O exame foi o primeiro método de rastreio inventado para a prevenção do câncer de colo uterino e, portanto, ajuda a detectar o câncer. Países que têm programas organizados de rastreamento pelo exame de papanicolau têm menores taxas de câncer de colo uterino.

O teste de DNA-HPV identifica o próprio vírus, capaz de diagnosticar se a mulher está infectada mesmo antes de apresentar qualquer alteração no papanicolau. Ele é considerado um exame muito mais sensível e superior no diagnóstico, pois acerta em 90%, algo que o papanicolau pode falhar em 40 a 50% no diagnóstico de pré-câncer ou câncer.

A prevenção primária é com a vacinação contra o HPV, a secundário é o diagnóstico precoce com exame de DNA-HPV ou mesmo o papanicolau, e a terciária é com o tratamento precoce de pré-cânceres e cânceres iniciais.

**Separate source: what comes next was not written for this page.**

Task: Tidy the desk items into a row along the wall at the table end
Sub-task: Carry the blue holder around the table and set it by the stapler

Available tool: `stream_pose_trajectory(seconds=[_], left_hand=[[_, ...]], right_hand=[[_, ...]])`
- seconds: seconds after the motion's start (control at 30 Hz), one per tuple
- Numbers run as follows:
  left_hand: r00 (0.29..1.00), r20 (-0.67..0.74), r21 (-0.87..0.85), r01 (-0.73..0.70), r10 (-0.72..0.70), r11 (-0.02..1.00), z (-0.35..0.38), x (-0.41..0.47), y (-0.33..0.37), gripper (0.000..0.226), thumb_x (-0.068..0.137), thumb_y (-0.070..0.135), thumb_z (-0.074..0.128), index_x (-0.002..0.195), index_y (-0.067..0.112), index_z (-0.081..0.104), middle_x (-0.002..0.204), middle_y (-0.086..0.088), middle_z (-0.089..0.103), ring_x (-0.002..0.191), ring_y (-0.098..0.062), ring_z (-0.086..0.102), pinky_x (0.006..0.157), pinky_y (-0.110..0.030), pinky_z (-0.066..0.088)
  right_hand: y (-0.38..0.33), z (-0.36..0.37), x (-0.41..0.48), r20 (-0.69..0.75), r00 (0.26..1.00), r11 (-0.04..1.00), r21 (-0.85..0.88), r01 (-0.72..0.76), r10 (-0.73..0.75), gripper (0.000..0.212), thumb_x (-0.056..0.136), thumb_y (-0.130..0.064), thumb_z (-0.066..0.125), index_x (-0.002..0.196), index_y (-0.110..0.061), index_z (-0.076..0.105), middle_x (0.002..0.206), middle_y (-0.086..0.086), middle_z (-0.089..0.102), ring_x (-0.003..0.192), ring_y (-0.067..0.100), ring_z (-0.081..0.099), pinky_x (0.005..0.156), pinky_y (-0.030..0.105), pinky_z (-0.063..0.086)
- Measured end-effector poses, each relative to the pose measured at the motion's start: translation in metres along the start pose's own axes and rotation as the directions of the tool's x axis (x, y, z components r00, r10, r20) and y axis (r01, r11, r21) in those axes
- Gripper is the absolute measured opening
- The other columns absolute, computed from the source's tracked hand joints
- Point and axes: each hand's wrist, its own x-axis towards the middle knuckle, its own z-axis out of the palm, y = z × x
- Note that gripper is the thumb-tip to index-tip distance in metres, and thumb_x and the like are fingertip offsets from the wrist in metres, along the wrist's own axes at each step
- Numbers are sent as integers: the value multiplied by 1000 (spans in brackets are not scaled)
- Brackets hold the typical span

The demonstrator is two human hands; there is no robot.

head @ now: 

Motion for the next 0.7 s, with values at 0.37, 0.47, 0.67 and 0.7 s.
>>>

A vacina disponível no SUS (Sistema Único de Saúde) contra o HPV é a quadrivalente, que protege contra os HPV 6 e 11 (responsáveis por 90% dos condilomas ou verrugas genitais) e contra os HPV 16 e 18 (responsáveis por 70% dos cânceres de colo do útero).

No PNI (Programa Nacional de Imunização), a vacinação é para meninas de 9 a 14 anos e meninos de 11 a 14 anos; além de mulheres imunodeprimidas (HIV, transplantada de órgãos e medula, oncológicas) até 45 anos; e homens imunodeprimidos até 26 anos. Isso não significa que pessoas fora desta faixa etária não possam tomar a vacina, elas podem, mas em clínicas privadas.

Importante ressaltar que mulheres adultas também podem tomar a vacina. Em bula, no Brasil a vacina é aprovada para mulheres até 45 anos, e para homens até os 26 anos. Nos Estados Unidos, a vacina para homens também é aprovada até os 45 anos.

Fonte: Neila Maria de Góis Speck, ginecologista, doutora em ciências, professora adjunta do Departamento de Ginecologia da Escola Paulista de Medicina da Unifesp (Universidade Federal de São Paulo), presidente da Comissão Nacional Especializada do Trato Genital Inferior da Febrasgo (Federação Brasileira das Associações de Ginecologia e Obstetrícia), e diretora científica da ABPTGIC (Associação Brasileira de Patologia do Trato Genital Inferior e Colposcopia).